What the task asks
Find "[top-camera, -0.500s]" in the data below; transcribe the line it appears on and each line after it, exactly, to the end, and nothing else.

------------------------------------------------------------

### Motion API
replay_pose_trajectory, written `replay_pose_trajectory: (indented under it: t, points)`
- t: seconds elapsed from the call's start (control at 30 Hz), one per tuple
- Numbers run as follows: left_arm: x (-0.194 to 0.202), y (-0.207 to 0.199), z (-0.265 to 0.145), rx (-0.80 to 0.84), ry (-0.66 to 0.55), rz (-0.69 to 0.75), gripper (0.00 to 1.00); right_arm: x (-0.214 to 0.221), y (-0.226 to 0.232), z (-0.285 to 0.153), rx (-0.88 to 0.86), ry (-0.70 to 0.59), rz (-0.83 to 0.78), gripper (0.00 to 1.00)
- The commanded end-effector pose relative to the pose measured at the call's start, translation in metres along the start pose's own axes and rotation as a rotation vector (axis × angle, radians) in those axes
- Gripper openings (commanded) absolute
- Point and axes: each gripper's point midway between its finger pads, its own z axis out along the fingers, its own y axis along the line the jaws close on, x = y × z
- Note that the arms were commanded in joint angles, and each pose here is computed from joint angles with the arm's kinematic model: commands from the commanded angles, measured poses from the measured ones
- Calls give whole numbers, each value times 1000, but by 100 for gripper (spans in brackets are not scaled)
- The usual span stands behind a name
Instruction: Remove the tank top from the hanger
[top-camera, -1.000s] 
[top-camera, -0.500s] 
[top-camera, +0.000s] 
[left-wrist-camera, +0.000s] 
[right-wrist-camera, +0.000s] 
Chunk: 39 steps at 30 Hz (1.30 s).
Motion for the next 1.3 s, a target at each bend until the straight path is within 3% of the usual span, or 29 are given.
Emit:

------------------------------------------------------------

Written response
[top-camera, -0.500s] 
[top-camera, +0.000s] 
[left-wrist-camera, +0.000s] 
[right-wrist-camera, +0.000s] 
Chunk: 39 steps at 30 Hz (1.30 s).
Motion for the next 1.3 s, a target at each bend until the straight path is within 3% of the usual span, or 29 are given.
Emit:

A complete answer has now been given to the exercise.